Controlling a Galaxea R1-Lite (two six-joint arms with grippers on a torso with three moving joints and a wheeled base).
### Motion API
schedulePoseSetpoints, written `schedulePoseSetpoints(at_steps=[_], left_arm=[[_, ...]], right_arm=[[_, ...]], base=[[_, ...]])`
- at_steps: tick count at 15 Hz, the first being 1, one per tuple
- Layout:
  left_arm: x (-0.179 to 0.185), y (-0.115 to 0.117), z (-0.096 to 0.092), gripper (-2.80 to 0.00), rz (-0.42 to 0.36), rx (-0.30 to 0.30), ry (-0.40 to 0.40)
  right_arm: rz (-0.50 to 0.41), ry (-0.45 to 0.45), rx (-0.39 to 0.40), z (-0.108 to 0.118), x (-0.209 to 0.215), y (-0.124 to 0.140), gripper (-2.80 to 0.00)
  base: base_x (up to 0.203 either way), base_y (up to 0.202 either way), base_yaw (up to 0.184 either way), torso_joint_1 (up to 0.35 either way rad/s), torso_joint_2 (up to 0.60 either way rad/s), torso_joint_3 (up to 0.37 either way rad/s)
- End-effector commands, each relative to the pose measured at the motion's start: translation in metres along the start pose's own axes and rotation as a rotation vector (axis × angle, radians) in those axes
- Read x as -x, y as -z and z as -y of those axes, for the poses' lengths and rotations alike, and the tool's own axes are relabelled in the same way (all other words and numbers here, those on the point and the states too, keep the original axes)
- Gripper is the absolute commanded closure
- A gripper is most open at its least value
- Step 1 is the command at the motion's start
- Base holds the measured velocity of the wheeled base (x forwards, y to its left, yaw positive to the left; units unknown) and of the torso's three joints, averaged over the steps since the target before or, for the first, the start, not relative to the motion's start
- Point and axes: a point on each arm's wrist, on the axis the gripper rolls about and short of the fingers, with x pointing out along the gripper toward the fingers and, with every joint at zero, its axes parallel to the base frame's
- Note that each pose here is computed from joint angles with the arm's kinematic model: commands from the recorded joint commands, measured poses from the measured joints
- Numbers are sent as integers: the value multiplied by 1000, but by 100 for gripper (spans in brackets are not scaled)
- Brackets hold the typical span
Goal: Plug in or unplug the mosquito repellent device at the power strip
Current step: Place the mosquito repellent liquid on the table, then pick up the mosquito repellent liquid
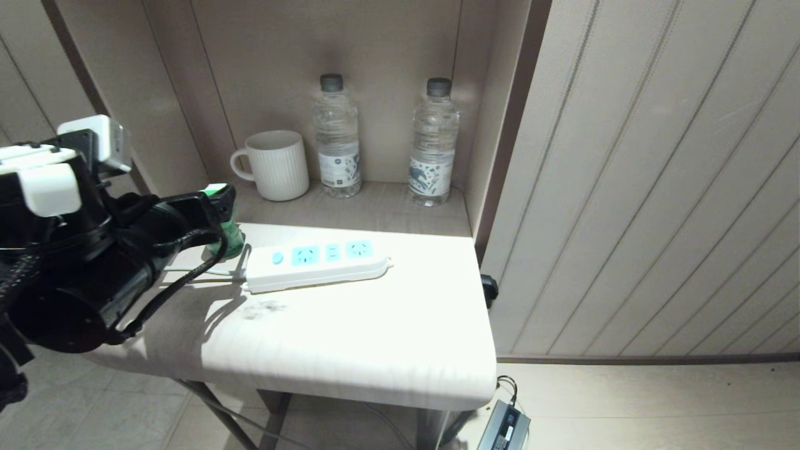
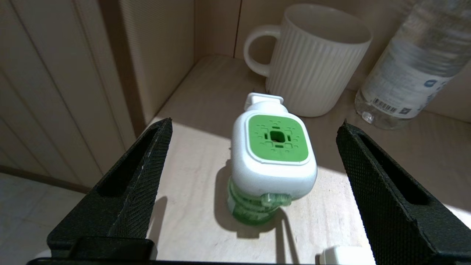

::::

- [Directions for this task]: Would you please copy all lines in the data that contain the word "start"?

- [Response box]:
- End-effector commands, each relative to the pose measured at the motion's start: translation in metres along the start pose's own axes and rotation as a rotation vector (axis × angle, radians) in those axes
- Step 1 is the command at the motion's start
- Base holds the measured velocity of the wheeled base (x forwards, y to its left, yaw positive to the left; units unknown) and of the torso's three joints, averaged over the steps since the target before or, for the first, the start, not relative to the motion's start

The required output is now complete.